● Instructions to follow:
Reproduce all of the records word for word, omitting the pictures.

[Records from a data source]
────────────────────────────────────────

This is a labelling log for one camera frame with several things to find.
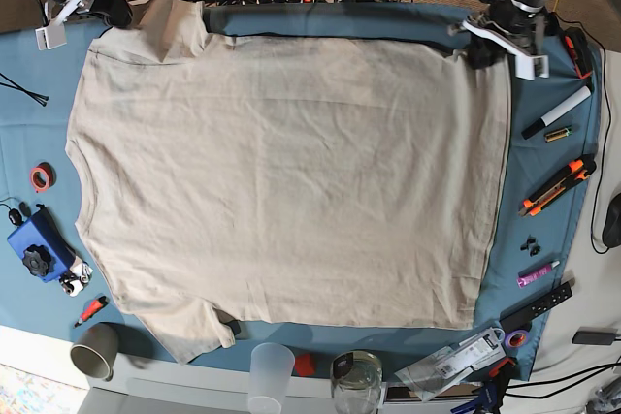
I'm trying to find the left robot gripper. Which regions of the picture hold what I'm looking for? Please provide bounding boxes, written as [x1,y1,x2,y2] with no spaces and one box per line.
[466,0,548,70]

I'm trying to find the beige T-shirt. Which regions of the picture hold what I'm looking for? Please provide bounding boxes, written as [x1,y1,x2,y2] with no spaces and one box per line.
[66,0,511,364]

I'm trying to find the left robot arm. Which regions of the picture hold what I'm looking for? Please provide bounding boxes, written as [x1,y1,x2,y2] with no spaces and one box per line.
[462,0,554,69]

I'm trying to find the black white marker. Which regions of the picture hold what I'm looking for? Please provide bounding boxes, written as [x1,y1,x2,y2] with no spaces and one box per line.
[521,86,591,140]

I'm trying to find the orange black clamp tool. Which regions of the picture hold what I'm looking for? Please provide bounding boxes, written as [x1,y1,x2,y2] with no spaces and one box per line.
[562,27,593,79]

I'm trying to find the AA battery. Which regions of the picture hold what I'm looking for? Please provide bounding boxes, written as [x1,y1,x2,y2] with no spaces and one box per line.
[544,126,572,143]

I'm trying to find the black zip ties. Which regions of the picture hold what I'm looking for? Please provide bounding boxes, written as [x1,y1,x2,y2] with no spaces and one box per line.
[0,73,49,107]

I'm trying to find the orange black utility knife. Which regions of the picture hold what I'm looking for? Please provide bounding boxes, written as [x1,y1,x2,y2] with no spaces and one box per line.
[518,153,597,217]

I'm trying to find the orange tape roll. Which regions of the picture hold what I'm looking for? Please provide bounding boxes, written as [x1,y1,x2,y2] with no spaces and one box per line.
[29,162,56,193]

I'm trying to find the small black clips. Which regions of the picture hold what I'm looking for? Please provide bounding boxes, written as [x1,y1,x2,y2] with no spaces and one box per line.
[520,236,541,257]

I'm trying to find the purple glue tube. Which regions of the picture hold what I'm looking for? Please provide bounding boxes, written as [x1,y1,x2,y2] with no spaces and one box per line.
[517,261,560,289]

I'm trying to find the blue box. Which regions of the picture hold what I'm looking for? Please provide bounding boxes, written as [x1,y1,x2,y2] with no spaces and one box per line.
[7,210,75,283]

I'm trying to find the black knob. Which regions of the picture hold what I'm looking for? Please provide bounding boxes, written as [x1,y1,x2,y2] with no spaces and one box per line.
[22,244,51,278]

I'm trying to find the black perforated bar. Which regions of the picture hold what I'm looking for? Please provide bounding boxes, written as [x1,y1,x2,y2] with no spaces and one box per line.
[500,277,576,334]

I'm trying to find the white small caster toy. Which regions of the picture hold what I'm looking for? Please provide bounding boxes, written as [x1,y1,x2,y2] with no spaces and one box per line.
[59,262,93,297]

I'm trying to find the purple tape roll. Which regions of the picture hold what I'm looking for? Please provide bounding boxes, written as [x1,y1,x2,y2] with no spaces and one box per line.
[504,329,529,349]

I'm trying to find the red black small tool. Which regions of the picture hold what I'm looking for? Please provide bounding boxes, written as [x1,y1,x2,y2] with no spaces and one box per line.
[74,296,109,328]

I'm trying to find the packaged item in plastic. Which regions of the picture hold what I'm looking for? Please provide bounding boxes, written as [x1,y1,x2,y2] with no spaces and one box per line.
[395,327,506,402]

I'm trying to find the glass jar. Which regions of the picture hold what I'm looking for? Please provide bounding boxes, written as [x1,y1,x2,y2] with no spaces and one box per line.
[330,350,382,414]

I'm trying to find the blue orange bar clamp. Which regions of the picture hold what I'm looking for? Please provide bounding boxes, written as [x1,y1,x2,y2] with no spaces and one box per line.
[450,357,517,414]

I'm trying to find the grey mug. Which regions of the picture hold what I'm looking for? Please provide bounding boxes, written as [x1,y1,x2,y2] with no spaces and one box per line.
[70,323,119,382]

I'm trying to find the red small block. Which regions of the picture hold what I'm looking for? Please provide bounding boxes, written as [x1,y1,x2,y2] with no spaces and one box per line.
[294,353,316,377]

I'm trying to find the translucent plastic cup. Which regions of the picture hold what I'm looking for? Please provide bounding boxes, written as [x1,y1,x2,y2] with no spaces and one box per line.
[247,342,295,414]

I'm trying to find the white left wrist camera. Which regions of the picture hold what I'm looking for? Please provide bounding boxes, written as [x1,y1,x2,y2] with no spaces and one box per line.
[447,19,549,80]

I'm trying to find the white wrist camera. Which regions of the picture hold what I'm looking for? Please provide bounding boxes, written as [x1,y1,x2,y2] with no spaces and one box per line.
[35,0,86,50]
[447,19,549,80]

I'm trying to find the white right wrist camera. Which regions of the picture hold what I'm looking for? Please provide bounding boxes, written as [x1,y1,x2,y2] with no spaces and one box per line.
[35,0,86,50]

────────────────────────────────────────

● Result of this exercise:
This is a labelling log for one camera frame with several things to find.
I'm trying to find the left robot gripper. Which regions of the picture hold what I'm looking for? Please provide bounding boxes, written as [x1,y1,x2,y2] with no spaces and one box per line.
[466,0,548,70]

I'm trying to find the beige T-shirt. Which regions of the picture hold what I'm looking for? Please provide bounding boxes, written as [x1,y1,x2,y2] with no spaces and one box per line.
[66,0,511,364]

I'm trying to find the left robot arm. Which regions of the picture hold what I'm looking for? Please provide bounding boxes, written as [x1,y1,x2,y2] with no spaces and one box per line.
[462,0,554,69]

I'm trying to find the black white marker. Which regions of the picture hold what I'm looking for? Please provide bounding boxes, written as [x1,y1,x2,y2] with no spaces and one box per line.
[521,86,591,140]

I'm trying to find the orange black clamp tool. Which regions of the picture hold what I'm looking for? Please provide bounding boxes, written as [x1,y1,x2,y2] with no spaces and one box per line.
[562,27,593,79]

I'm trying to find the AA battery. Which regions of the picture hold what I'm looking for? Please provide bounding boxes, written as [x1,y1,x2,y2] with no spaces and one box per line.
[544,126,572,143]

I'm trying to find the black zip ties. Which regions of the picture hold what I'm looking for? Please provide bounding boxes, written as [x1,y1,x2,y2] with no spaces and one box per line.
[0,73,49,107]

I'm trying to find the orange black utility knife. Which regions of the picture hold what I'm looking for? Please provide bounding boxes, written as [x1,y1,x2,y2] with no spaces and one box per line.
[518,153,597,217]

I'm trying to find the orange tape roll. Which regions of the picture hold what I'm looking for? Please provide bounding boxes, written as [x1,y1,x2,y2] with no spaces and one box per line.
[29,162,56,193]

I'm trying to find the small black clips. Which regions of the picture hold what I'm looking for? Please provide bounding boxes, written as [x1,y1,x2,y2] with no spaces and one box per line.
[520,236,541,257]

I'm trying to find the purple glue tube. Which regions of the picture hold what I'm looking for? Please provide bounding boxes, written as [x1,y1,x2,y2] with no spaces and one box per line.
[517,261,560,289]

I'm trying to find the blue box. Which regions of the picture hold what I'm looking for? Please provide bounding boxes, written as [x1,y1,x2,y2] with no spaces and one box per line.
[7,210,75,283]

I'm trying to find the black knob. Which regions of the picture hold what I'm looking for? Please provide bounding boxes, written as [x1,y1,x2,y2] with no spaces and one box per line.
[22,244,51,278]

I'm trying to find the black perforated bar. Which regions of the picture hold what I'm looking for? Please provide bounding boxes, written as [x1,y1,x2,y2] with no spaces and one box per line.
[500,277,576,334]

I'm trying to find the white small caster toy. Which regions of the picture hold what I'm looking for? Please provide bounding boxes, written as [x1,y1,x2,y2] with no spaces and one box per line.
[59,262,93,297]

I'm trying to find the purple tape roll. Which regions of the picture hold what I'm looking for? Please provide bounding boxes, written as [x1,y1,x2,y2] with no spaces and one box per line.
[504,329,529,349]

I'm trying to find the red black small tool. Which regions of the picture hold what I'm looking for? Please provide bounding boxes, written as [x1,y1,x2,y2] with no spaces and one box per line.
[74,296,109,328]

I'm trying to find the packaged item in plastic. Which regions of the picture hold what I'm looking for? Please provide bounding boxes, written as [x1,y1,x2,y2] with no spaces and one box per line.
[395,327,506,402]

I'm trying to find the glass jar. Which regions of the picture hold what I'm looking for? Please provide bounding boxes, written as [x1,y1,x2,y2] with no spaces and one box per line.
[330,350,382,414]

I'm trying to find the blue orange bar clamp. Which regions of the picture hold what I'm looking for? Please provide bounding boxes, written as [x1,y1,x2,y2] with no spaces and one box per line.
[450,357,517,414]

I'm trying to find the grey mug. Which regions of the picture hold what I'm looking for? Please provide bounding boxes, written as [x1,y1,x2,y2] with no spaces and one box per line.
[70,323,119,382]

I'm trying to find the red small block. Which regions of the picture hold what I'm looking for? Please provide bounding boxes, written as [x1,y1,x2,y2] with no spaces and one box per line.
[294,353,316,377]

I'm trying to find the translucent plastic cup. Which regions of the picture hold what I'm looking for? Please provide bounding boxes, written as [x1,y1,x2,y2] with no spaces and one box per line.
[247,342,295,414]

I'm trying to find the white left wrist camera. Which regions of the picture hold what I'm looking for? Please provide bounding boxes, written as [x1,y1,x2,y2] with no spaces and one box per line.
[447,19,549,80]

I'm trying to find the white wrist camera. Which regions of the picture hold what I'm looking for? Please provide bounding boxes, written as [x1,y1,x2,y2] with no spaces and one box per line.
[35,0,86,50]
[447,19,549,80]

I'm trying to find the white right wrist camera. Which regions of the picture hold what I'm looking for? Please provide bounding boxes, written as [x1,y1,x2,y2] with no spaces and one box per line.
[35,0,86,50]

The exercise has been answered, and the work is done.